Abstract: Background and Objective: Evidences from human and animal studies have documented elevated levels of lysosomal cysteine protease cathepsin K in failing hearts. Many studies have shown that cathepsin K can cause cardiomyocyte hypertrophy. Odanacatib (ODN) is a kind of non-lysosomes, specificity of cathepsin K inhibitor. Here, it is hypothesized that ODN mitigates resistin-induced cardiomyocyte hypertrophy. The effects of ODN on resistin-induced cardiomyocyte hypertrophy through the extracellular signal-regulated kinases (ERK) signaling pathway were investigated. Materials and Methods: Rat cardiomyoblast cells (H9c2) were treated with ODN alone or in combination with resistin. Cell surface area was measured with ImageJ software and protein synthesis was determined by dividing the total protein content by the cell number. Brain Natriuretic Peptide (BNP) and β-myosin heavy chain (β-MHC) were quantitated by reverse transcription-quantitative polymerase chain reaction (RT-qPCR). Finally, phosphorylation of ERK1/2 was analyzed by Western blot. Results: Treatment of H9c2 cells with resistin increased cell surface area, protein synthesis and expression of hypertrophic marker BNP and β-MHC. Pretreatment with ODN attenuated these effects of resistin. Furthermore, treatment with resistin increased phosphorylation of ERK1/2, whereas pretreatment with ODN decreased phosphorylation of ERK1/2 that was increased by resistin. Conclusion: The data suggest that ODN can inhibit cardiomyocyte hypertrophy induced by resistin. The underly mechanism may be involved in the inactivation of ERK cell signaling pathway.
INTRODUCTION
Cardiac hypertrophy is an independent risk factor for cardiac morbidity and mortality. The main characteristics of cardiac hypertrophy are increased myocardial cell size and protein synthesis, recurrence of fetal genes and change of contraction force. Despite its initial compensatory is good for pressure overload, persistent cardiac hypertrophy results in heart failure. In recent years, researches of development and treatment of cardiac hypertrophy show that berberine improves pressure overload-induced cardiac hypertrophy through enhanced autophagy1. Puerarin suppresses angiotensin II-induced cardiac hypertrophy by inhibiting NADPH oxidase activation2.
Resistin is an adipokine secreted by human macrophages and rodent animal adipose tissue3. Resistin is a 12.5 kDa peptide which its concentration in circulating plasma is 2.5-21.5 ng mL–1. Its receptor has not been identified. But the recent report displays that adenylate cyclase-associated protein 1 (CAP1) may be the receptor of resistin4. Overexpression of resistin is related to insulin resistance and dyslipidemia5. Expression of resistin is increased in type 1 and type 2 diabetes, in particular, more expression in type 2 diabetes, suggesting that it is closely related to type 2 diabetes. The serum resistin levels are closely related with cardiovascular diseases such as atherosclerosis, coronary heart disease and heart failure6.

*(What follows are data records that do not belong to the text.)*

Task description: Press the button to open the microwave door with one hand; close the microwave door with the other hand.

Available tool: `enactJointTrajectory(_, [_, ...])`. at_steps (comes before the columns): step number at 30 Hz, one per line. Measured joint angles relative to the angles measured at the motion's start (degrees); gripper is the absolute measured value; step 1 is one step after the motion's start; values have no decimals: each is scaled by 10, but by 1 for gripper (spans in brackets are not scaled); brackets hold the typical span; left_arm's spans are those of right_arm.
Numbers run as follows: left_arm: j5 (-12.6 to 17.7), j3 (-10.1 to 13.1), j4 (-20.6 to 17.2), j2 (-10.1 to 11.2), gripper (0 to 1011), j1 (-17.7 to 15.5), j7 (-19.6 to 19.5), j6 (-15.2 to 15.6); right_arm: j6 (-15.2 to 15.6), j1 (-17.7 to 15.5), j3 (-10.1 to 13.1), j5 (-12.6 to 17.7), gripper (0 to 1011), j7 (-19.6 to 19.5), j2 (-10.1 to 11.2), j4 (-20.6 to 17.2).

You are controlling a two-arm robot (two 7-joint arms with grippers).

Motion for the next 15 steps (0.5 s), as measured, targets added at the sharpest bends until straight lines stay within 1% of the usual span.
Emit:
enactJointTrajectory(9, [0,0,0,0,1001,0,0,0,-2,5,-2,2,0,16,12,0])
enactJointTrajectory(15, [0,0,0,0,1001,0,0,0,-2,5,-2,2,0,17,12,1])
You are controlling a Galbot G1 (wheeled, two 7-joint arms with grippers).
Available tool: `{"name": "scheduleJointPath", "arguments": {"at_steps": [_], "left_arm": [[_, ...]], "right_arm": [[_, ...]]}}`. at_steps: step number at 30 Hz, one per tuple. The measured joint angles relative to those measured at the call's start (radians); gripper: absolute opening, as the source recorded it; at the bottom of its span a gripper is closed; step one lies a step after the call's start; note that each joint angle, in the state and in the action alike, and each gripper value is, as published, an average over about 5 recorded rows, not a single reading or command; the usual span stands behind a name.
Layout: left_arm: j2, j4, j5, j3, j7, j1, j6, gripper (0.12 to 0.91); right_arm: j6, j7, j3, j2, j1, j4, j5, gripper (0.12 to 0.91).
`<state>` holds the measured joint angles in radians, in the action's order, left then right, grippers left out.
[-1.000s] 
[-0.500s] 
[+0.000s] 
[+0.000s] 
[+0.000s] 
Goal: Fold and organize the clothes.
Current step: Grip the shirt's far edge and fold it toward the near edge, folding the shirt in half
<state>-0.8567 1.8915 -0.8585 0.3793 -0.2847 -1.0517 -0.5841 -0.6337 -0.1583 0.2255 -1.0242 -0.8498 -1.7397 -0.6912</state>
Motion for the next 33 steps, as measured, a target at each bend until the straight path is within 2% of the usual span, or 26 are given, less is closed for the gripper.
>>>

Cathepsins are a group of lysosomal cysteine proteases belonging to the papain family. Accumulating evidence has implicated a role of cathepsins in the pathogenesis of cardiovascular disease. Among the cathepsins, cathepsin K possesses the most potent collagenolytic and elastolytic activities. Cathepsin K is found in inflammatory macrophages and plays a key role in the bone resorption7. The expression of cathepsin K is obviously higher in the myocardial tissue of patients with heart failure, dilated and hypertrophic cardiomyopathy8,9. Fujita et al.10 found that the serum levels of cathepsin K are significantly increased in patients with atrial fibrillation, which are related to the atrial diameter and extracellular matrix protein peptide10. Cathepsin K is mainly found in vascular smooth muscle cells, endothelial cells and inflammatory macrophages in atherosclerosis11,12. Cathepsin K levels are significantly increased in the humans and animals who have vascular endothelial injury and atherosclerosis13. Inhibition of cathepsin K expression can promote cardiovascular repair and prevent atherosclerotic plaque progression12. Some studies have proven that the expression of cathepsin K is closely related to the development of chronic heart failure14. Odanacatib (ODN) is an inhibitor of cathepsin K. A large number of clinical and experimental studies have found that ODN treatment for osteoporosis has obvious effects15. The ODN can interfere with a variety of precursor and mature cathepsin K transport pathways.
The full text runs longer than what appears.